Rendering DVD from HD Video

RBereit wrote on 10/13/2009, 11:25 AM
I've been using Vegas for more than six years now. Have created numerous DVD's from DV Tape. Recently, I moved to HD and have successfully used Vegas to create great Blu-Ray disks.

The problem is that I now have some HD (1920 X1080) video that I need to share with some friends who haven't yet moved on to HD. Consequently, I want to render the video in SD format to burn onto a DVD.

I've followed Sony's suggestions and rendered the video using the MPEG-2 Encoder (with separate rendering session to handle AC3 audio). When I bring the resulting .mpg file in DVD Architect, the results are less than spaticular. Getting lots of image breakup, especially along the edges of vertical images and when there is motion present. Looks like a bad horizontal hold on older TV's.

And to be sure this wasn't just a DVD Architect anomoly, I burned a DVD out of Architect, but the results are just as bad.

Is there any rendering/preparing combination I can use to get better results when down converting from HD to SD?

Comments

johnmeyer wrote on 10/13/2009, 12:57 PM
To render HD video to SD widescreen for DVD:

1. Render the audio to AC3. Do NOT use the presets, but instead set a custom preset (one that you should use with ALL stereo audio). Change both Line Profile and RF Mode (the Preprocessing tab in the Custom dialog) to None.
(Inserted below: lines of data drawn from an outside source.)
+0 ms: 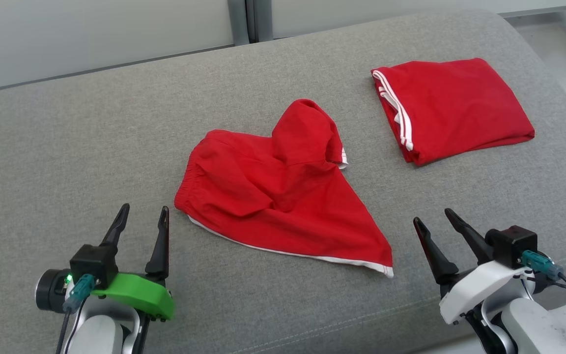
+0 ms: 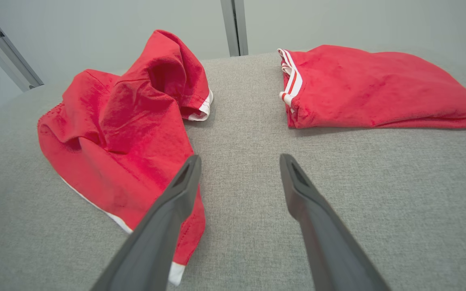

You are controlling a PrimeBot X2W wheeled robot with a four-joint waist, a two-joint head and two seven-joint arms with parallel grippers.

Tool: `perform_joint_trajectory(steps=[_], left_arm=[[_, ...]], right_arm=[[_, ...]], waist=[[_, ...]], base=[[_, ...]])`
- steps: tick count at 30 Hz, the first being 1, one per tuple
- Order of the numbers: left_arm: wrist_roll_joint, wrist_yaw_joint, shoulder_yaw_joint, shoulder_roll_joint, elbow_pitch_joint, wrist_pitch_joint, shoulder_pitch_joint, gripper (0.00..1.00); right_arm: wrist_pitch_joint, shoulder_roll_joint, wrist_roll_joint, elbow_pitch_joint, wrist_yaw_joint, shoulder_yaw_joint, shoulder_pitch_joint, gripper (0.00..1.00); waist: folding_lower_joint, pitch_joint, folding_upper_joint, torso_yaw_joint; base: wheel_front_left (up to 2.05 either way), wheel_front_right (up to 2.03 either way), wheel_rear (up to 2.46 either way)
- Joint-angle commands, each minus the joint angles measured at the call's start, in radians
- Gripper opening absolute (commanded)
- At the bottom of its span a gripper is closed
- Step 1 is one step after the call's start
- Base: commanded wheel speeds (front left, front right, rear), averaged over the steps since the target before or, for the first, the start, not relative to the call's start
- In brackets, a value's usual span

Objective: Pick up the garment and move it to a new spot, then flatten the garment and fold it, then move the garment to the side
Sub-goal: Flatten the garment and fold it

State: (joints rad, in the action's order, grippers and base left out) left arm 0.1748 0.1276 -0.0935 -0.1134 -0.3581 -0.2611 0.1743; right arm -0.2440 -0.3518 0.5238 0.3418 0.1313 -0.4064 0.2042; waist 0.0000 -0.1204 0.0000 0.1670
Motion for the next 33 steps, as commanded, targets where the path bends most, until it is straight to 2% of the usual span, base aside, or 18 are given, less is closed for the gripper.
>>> perform_joint_trajectory(steps=[1, 6, 12, 18, 26, 27, 28, 29, 30, 33], left_arm=[[0.012, 0.003, -0.013, -0.016, -0.019, -0.004, 0.031, 1.00], [0.072, 0.003, -0.124, -0.087, -0.142, 0.002, 0.118, 1.00], [0.163, 0.003, -0.232, -0.146, -0.259, 0.016, 0.213, 1.00], [0.267, 0.003, -0.340, -0.178, -0.372, 0.035, 0.290, 1.00], [0.392, 0.003, -0.444, -0.190, -0.475, 0.029, 0.345, 1.00], [0.415, 0.003, -0.454, -0.187, -0.481, 0.027, 0.348, 0.91], [0.429, 0.003, -0.466, -0.187, -0.487, 0.025, 0.353, 0.71], [0.444, 0.003, -0.479, -0.188, -0.494, 0.023, 0.356, 0.31], [0.459, 0.003, -0.494, -0.188, -0.499, 0.022, 0.355, 0.00], [0.490, 0.003, -0.525, -0.203, -0.510, 0.012, 0.363, 0.00]], right_arm=[[-0.001, 0.003, -0.009, 0.002, -0.001, -0.001, 0.014, 1.00], [0.003, 0.011, -0.010, 0.009, -0.001, -0.009, 0.032, 1.00], [0.003, 0.021, -0.011, 0.017, -0.001, -0.016, 0.047, 1.00], [-0.001, 0.026, -0.006, 0.030, -0.001, -0.028, 0.062, 1.00], [0.000, 0.023, -0.013, 0.042, -0.001, -0.046, 0.076, 1.00], [0.001, 0.022, -0.012, 0.041, -0.001, -0.048, 0.079, 1.00], [0.001, 0.020, -0.013, 0.041, -0.001, -0.049, 0.081, 1.00], [0.001, 0.018, -0.015, 0.041, -0.001, -0.049, 0.082, 1.00], [0.000, 0.017, -0.016, 0.041, -0.001, -0.050, 0.082, 1.00], [0.000, 0.014, -0.018, 0.041, -0.001, -0.051, 0.078, 1.00]], waist=[[0.0000, -0.010, 0.0000, 0.012], [0.0000, -0.024, 0.0000, 0.041], [0.0000, -0.043, 0.0000, 0.072], [0.0000, -0.057, 0.0000, 0.097], [0.0000, -0.061, 0.0000, 0.108], [0.0000, -0.060, 0.0000, 0.108], [0.0000, -0.059, 0.0000, 0.107], [0.0000, -0.057, 0.0000, 0.106], [0.0000, -0.055, 0.0000, 0.104], [0.0000, -0.047, 0.0000, 0.093]], base=[[0.00, 0.00, 0.00], [0.00, 0.00, 0.00], [0.00, 0.00, 0.00], [0.00, 0.00, 0.00], [0.00, 0.00, 0.00], [0.00, 0.00, 0.00], [0.00, 0.00, 0.00], [0.00, 0.00, 0.00], [0.00, 0.00, 0.00], [0.00, 0.00, 0.00]])
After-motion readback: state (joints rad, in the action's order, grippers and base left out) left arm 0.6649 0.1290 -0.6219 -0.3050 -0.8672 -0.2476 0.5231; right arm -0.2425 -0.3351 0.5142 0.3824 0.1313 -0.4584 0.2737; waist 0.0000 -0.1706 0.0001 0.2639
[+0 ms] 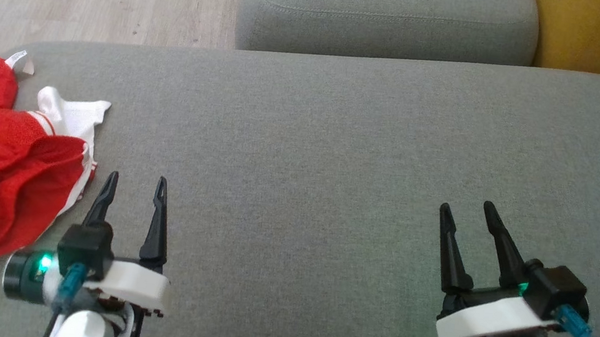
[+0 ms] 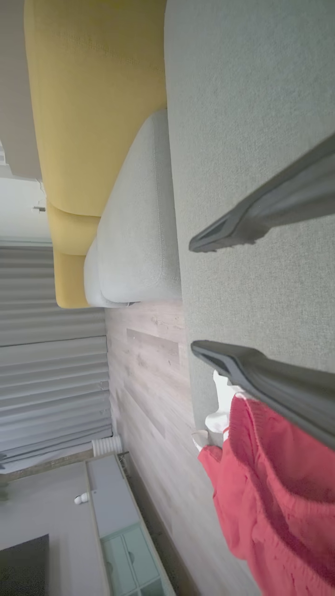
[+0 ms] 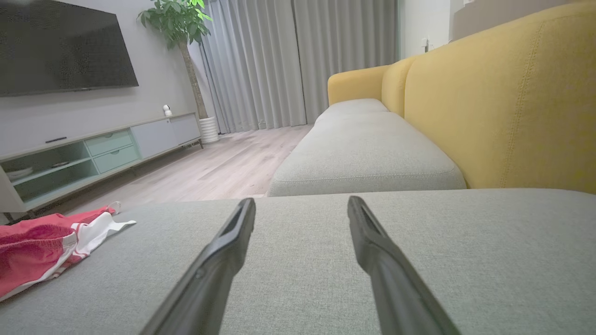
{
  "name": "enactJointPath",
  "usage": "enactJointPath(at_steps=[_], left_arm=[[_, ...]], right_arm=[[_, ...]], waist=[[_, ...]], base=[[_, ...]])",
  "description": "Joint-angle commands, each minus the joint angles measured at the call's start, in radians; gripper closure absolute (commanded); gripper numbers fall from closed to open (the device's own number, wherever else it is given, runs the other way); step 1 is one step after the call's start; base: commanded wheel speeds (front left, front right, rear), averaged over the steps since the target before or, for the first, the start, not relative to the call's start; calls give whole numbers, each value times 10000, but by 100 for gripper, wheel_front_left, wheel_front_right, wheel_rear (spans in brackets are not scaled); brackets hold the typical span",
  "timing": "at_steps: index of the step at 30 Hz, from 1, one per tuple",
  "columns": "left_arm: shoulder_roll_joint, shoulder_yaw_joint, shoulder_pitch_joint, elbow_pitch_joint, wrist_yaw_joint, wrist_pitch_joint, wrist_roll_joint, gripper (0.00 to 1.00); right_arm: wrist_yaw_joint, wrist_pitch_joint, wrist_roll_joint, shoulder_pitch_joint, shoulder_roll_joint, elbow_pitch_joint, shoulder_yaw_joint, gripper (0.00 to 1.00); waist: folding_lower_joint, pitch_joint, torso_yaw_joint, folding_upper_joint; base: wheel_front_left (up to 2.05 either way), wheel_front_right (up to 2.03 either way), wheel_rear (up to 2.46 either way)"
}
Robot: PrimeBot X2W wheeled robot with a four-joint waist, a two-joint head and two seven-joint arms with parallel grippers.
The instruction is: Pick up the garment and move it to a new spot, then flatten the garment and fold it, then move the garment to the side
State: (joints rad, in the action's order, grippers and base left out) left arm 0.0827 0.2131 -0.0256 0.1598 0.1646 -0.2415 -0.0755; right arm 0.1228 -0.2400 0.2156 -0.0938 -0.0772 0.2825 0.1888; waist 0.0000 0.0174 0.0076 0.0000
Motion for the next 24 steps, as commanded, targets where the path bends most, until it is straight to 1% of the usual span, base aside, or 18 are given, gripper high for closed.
enactJointPath(at_steps=[1, 17, 24], left_arm=[[134, -277, -615, -441, 99, -181, 327, 0], [22, -421, -577, -395, 12, -203, 374, 0], [-22, -534, -593, -268, -55, -203, 321, 0]], right_arm=[[78, -196, -302, -484, 34, -329, 274, 0], [79, -218, -349, -437, 116, -322, 221, 0], [79, -218, -252, -394, 99, -372, 250, 0]], waist=[[0, 5, -2, 0], [0, 26, 1, 0], [0, 6, 353, 0]], base=[[0, 0, 0], [0, 0, 0], [0, 0, 0]])
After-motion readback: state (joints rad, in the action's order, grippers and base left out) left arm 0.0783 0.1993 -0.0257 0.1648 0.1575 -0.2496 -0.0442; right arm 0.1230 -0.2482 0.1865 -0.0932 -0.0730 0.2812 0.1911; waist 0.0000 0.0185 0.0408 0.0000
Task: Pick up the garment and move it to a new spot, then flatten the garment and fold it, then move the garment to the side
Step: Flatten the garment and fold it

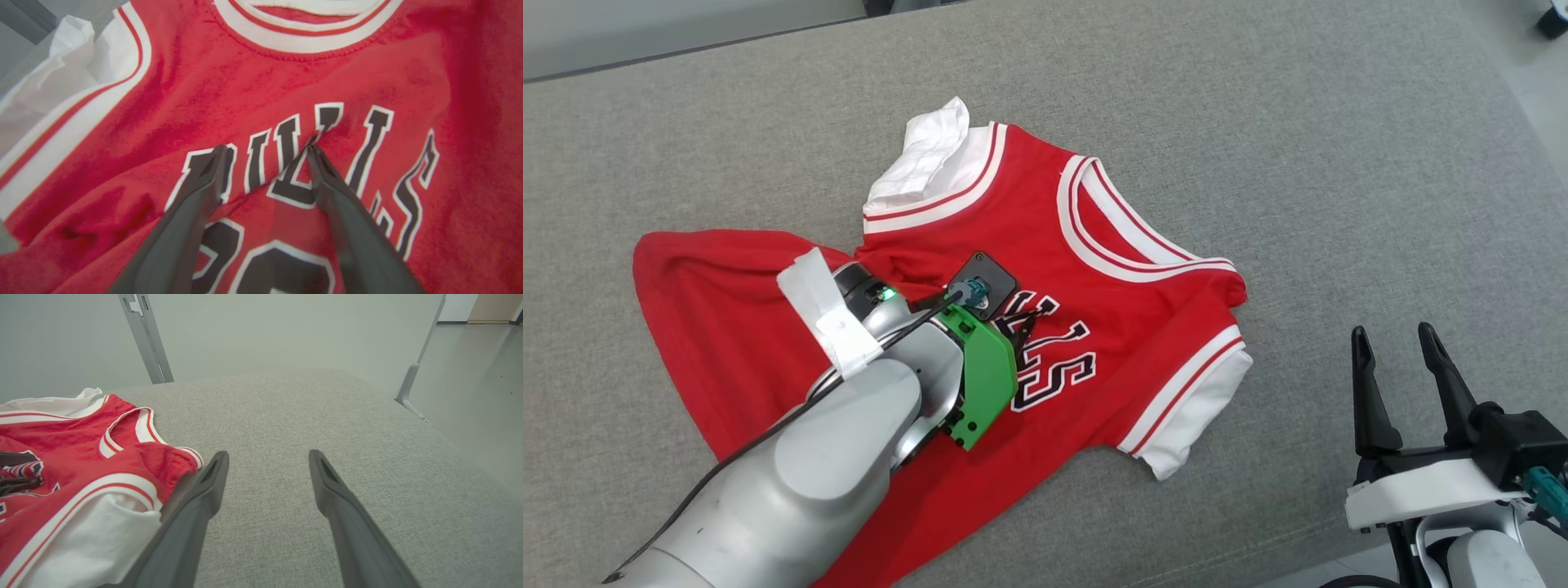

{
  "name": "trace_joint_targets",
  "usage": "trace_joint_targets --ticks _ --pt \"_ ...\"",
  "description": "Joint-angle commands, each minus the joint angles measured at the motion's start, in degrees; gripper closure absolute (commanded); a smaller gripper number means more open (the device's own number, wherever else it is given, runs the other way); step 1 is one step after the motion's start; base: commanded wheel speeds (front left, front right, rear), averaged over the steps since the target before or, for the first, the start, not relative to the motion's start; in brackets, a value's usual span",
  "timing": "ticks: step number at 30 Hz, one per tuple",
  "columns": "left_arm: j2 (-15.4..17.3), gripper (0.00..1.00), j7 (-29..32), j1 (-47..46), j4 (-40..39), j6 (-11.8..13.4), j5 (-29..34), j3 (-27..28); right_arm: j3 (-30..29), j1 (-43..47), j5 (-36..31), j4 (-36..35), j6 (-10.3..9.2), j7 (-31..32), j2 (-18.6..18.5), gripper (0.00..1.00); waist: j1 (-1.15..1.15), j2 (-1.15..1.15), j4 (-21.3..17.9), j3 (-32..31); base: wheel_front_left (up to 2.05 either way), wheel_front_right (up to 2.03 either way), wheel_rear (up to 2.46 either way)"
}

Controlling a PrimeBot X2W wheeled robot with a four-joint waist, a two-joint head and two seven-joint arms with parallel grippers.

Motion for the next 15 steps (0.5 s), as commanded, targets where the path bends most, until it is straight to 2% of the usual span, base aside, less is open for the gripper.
trace_joint_targets --ticks 1,4,5,6,9,10,11,12,15 --pt "0.48 0.0 0.31 -0.79 1.33 -0.67 0.52 -0.6 0.21 -0.69 0.41 -0.01 -0.08 -0.18 -0.07 0.0 0.0 0.0 -0.87 0.79 0.0 0.0 0.0" --pt "0.83 0.0 1.73 -1.01 5.86 -2.41 1.25 -3.06 0.53 -0.91 0.79 0.17 -0.08 -0.18 -0.08 0.0 0.0 0.0 -1.29 0.95 0.0 0.0 0.0" --pt "0.59 0.76 1.69 -0.52 7.0 -2.82 0.94 -3.58 0.57 -0.92 0.84 0.23 -0.08 -0.18 -0.08 0.0 0.0 0.0 -1.37 0.96 0.0 0.0 0.0" --pt "0.32 1.0 1.2 -0.33 7.99 -3.17 0.75 -4.06 0.59 -1.04 0.84 0.25 -0.08 -0.18 -0.07 0.0 0.0 0.0 -1.4 1.0 0.0 0.0 0.0" --pt "-0.48 1.0 -1.38 -0.38 9.66 -3.71 -0.14 -3.83 0.49 -1.3 0.94 0.27 -0.08 -0.18 -0.08 0.0 0.0 0.0 -1.31 1.04 0.0 0.0 0.0" --pt "-1.0 1.0 -3.24 -1.1 9.58 -3.2 -0.48 -2.79 0.37 -1.31 0.98 0.2 -0.08 -0.18 -0.07 0.0 0.0 0.0 -1.18 1.09 0.0 0.0 0.0" --pt "-1.42 1.0 -5.28 -2.25 9.49 -2.36 -0.51 -1.74 0.22 -1.3 1.02 0.09 -0.08 -0.18 -0.08 0.0 0.0 0.0 -0.99 1.12 0.0 0.0 0.0" --pt "-1.57 1.0 -9.52 -4.7 9.48 -0.16 -0.33 0.58 0.25 -1.16 0.89 0.09 -0.08 -0.18 -0.09 0.0 0.0 0.0 -0.66 1.11 0.0 0.0 0.0" --pt "-1.48 1.0 -15.21 -6.7 10.63 3.06 0.42 3.14 0.64 -1.31 0.67 0.31 -0.08 -0.18 -0.08 0.0 0.0 0.0 -0.43 1.15 0.0 0.0 0.0"
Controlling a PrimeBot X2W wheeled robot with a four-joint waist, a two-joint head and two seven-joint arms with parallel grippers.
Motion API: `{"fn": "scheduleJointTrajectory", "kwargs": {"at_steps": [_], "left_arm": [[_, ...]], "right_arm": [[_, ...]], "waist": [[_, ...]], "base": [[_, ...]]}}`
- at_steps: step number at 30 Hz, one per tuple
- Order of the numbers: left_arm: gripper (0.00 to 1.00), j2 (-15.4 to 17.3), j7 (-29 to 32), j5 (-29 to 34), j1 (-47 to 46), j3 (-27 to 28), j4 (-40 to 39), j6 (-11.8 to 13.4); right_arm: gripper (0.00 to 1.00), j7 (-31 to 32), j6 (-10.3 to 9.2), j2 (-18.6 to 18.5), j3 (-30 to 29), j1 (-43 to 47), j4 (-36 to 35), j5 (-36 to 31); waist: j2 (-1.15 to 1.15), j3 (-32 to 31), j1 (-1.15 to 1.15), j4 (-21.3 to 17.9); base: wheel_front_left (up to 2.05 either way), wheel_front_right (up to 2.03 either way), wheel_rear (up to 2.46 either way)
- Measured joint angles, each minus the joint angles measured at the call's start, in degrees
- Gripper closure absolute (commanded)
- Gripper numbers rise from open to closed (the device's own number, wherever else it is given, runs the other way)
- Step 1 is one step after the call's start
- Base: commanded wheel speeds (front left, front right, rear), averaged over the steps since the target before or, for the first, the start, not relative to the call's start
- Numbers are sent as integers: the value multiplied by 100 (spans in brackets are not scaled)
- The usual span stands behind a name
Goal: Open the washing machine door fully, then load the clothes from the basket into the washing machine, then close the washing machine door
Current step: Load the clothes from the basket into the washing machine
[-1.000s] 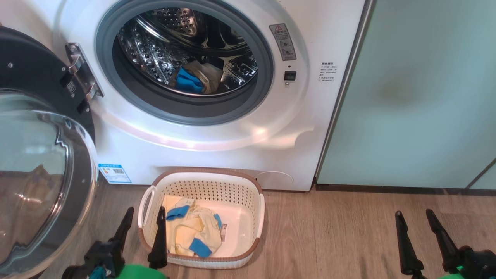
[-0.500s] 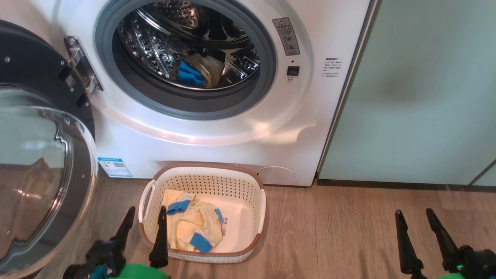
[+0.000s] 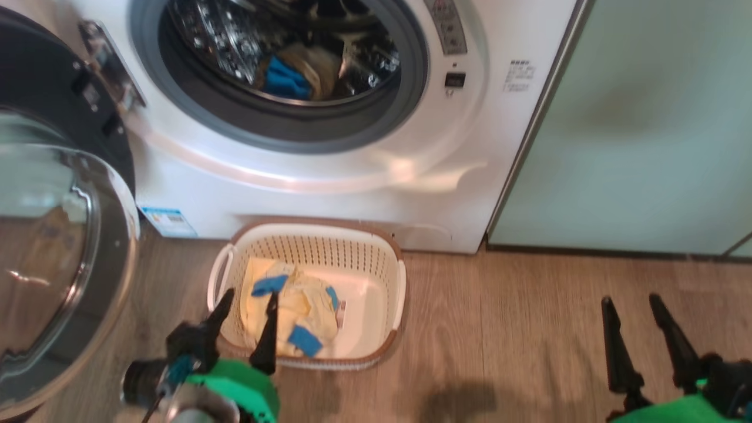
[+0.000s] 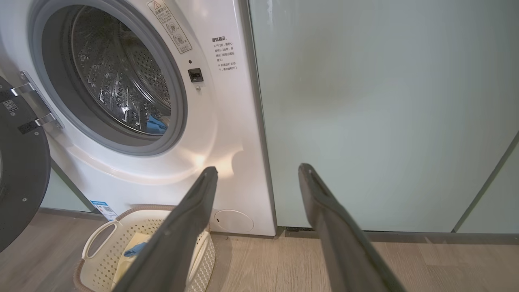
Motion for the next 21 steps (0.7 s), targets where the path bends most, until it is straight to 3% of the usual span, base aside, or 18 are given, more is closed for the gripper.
{"fn": "scheduleJointTrajectory", "kwargs": {"at_steps": [9, 21], "left_arm": [[0, -250, -2, -109, -1275, -180, 1373, -465], [0, -530, 54, -203, -3186, -325, 4086, -975]], "right_arm": [[0, 0, 0, -1, -4, -525, -145, 79], [0, 0, 0, 4, 92, -1406, -314, 302]], "waist": [[0, 744, 1, -85], [0, 2095, 2, -325]], "base": [[0, 0, 0], [0, 0, 0]]}}
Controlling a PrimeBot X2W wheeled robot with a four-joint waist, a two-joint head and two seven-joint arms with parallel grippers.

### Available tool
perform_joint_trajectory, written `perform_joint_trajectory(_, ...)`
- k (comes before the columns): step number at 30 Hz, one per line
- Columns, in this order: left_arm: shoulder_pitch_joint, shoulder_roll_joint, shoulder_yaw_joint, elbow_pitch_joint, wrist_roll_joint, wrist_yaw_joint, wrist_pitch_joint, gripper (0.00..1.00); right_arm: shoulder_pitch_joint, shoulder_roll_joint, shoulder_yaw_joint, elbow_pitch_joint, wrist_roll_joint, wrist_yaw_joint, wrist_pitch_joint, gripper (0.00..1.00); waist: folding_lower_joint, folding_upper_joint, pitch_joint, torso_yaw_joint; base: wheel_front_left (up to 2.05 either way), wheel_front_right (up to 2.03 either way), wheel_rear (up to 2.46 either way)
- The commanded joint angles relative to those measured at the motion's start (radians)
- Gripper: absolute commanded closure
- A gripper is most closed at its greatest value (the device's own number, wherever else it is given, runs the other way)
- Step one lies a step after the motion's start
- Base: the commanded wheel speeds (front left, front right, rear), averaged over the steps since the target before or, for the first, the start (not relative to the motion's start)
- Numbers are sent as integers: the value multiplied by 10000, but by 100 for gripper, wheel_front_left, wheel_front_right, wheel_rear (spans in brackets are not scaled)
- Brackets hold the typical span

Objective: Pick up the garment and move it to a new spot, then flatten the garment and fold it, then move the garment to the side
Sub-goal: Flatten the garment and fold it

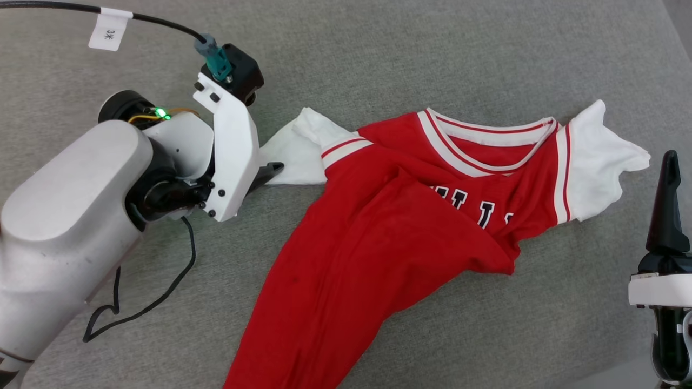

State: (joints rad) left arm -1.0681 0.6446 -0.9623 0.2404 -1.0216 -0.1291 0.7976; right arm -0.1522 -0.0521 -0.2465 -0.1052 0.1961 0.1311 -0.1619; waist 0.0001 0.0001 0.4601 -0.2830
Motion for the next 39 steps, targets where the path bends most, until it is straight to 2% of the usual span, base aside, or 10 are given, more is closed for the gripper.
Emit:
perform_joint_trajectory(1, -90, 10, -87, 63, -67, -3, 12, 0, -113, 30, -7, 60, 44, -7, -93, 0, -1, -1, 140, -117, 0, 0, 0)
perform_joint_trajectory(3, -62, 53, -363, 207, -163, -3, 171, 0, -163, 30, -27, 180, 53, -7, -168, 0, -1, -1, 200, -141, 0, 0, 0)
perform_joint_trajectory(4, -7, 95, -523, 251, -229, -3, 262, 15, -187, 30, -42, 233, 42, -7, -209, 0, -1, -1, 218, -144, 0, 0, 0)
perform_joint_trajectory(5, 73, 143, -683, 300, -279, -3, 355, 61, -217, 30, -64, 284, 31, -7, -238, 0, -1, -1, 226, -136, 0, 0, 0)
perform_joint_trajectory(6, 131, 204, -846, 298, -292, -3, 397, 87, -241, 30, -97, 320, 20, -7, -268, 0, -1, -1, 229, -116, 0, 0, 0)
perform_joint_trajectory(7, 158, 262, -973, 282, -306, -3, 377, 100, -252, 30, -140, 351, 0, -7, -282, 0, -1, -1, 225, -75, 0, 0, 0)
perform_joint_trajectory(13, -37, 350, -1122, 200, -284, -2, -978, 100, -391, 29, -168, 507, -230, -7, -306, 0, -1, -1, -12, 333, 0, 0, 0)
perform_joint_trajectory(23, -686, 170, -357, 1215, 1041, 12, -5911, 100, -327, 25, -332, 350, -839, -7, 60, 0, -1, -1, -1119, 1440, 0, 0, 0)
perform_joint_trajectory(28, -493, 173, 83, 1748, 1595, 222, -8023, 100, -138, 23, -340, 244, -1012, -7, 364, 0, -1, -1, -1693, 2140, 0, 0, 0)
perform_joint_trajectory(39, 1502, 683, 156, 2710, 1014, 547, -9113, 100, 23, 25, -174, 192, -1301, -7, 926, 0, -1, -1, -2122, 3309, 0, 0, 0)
Set dialog normalization to -31dB.

2. Add the Sharpen fX to the output bus and set the sharpen value to "0".

3. Render the MPEG-2 using the "DVD Architect NTSC Widescreen video stream" preset. NEVER, ever use the Default MPEG-2 preset for anything. Sony stupidly set this preset to use an intermediate rather than maximum "Video Quality" setting. I can't imagine how many thousands of hours of DVD video has been ruined by this stupid, misguided decision. Maybe they have finally changed it in the latest release of Vegas.

4. Click on the Custom setting for MPEG-2 and on the Project tab, set the Video Rendering Quality to Best.

5. This last step is not needed, but I always change the Field Order to match my source material. In this case that means set it to Interlaced, Top Field First. This gives Vegas one less thing to do, and DVD players are just as happy to play top or bottom field first.

Do NOT render using progressive.


Jay Gladwell wrote on 10/13/2009, 12:59 PM

This was discussed at length about a year or so ago. Try doing a search. I'm confident you'll more information than you care to know on the subject.


Jay Gladwell wrote on 10/13/2009, 1:01 PM

"Do NOT render using progressive."

John, why is that? All of our stuff in rendered progressive and it looks beautiful.